Oftentimes I think of hair metal as a great big party that everybody attended one night and swore that they didn't attend the following morning. A lot of the attraction to hair metal, cheesmo and other forms of music is that of spectacle. These band members are people that you look at in awe. These are not the kind of people you would think of as regular human beings with everyday wants and needs. People used to think that CC Deville, Stephen Percy and Jani Lane were gods; now those same fans try and pretend like such connotations never truly existed. If this kind of fandom is only on a surface level then what makes me think these cheeseball emo bands are here for the long haul?
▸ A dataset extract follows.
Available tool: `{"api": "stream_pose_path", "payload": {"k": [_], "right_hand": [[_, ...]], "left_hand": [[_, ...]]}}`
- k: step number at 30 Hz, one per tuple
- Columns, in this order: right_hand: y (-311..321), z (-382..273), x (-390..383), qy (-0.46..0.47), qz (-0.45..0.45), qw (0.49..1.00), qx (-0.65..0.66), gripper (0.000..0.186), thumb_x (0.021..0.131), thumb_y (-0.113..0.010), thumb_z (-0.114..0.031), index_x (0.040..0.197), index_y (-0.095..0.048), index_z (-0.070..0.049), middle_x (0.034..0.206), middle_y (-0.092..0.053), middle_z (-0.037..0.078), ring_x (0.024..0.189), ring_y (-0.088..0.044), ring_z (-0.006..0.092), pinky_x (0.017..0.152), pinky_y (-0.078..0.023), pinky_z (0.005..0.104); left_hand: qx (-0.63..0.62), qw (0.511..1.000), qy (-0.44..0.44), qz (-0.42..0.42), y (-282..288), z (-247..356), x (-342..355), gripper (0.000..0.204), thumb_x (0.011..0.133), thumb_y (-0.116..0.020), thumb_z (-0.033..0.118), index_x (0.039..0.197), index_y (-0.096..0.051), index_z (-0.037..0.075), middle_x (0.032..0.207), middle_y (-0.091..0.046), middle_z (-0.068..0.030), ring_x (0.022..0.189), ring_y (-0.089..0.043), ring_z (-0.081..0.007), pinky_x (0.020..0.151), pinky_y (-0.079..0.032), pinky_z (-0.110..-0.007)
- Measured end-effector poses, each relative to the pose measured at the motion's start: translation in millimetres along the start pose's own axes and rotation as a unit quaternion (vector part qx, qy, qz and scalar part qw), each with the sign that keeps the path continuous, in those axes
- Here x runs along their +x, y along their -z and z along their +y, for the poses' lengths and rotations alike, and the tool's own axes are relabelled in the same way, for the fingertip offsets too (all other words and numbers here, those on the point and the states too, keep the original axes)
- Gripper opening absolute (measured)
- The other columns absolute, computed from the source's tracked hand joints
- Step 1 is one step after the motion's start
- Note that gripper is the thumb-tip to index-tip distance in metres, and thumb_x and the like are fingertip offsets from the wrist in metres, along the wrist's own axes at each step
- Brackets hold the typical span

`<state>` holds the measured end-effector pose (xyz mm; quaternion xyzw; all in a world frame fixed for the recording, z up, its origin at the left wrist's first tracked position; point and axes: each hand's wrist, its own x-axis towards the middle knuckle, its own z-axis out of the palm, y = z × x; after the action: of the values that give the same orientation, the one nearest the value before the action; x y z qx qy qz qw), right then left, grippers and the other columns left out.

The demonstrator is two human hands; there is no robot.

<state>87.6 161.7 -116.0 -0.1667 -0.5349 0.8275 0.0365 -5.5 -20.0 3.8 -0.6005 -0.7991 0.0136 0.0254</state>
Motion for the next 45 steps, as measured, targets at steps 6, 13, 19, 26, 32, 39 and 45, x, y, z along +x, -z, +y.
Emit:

The simple answer is that no, they ain't gonna be around for a string of solid albums in the next few years. "The kids" will eventually grow up and find other forms of music to dig and enjoy. I think it will be very interesting to see who blows these pop bands in vintage outfits out of the water. As a friend told me a few months ago, "The next Nirvana or next At the Drive-In is playing in some garage somewhere; not on some stage."
I wonder how much people would pay to see a nostalgia act comprised of these bands. While you can go see hair metal bands on the cheap, drink heavily and have a good time, I doubt today's 16-year-olds will do the same when the Hawthorne Heights/Fall Out Boy/Taking Back Sunday nostalgia package tour rolls in through town in 2015.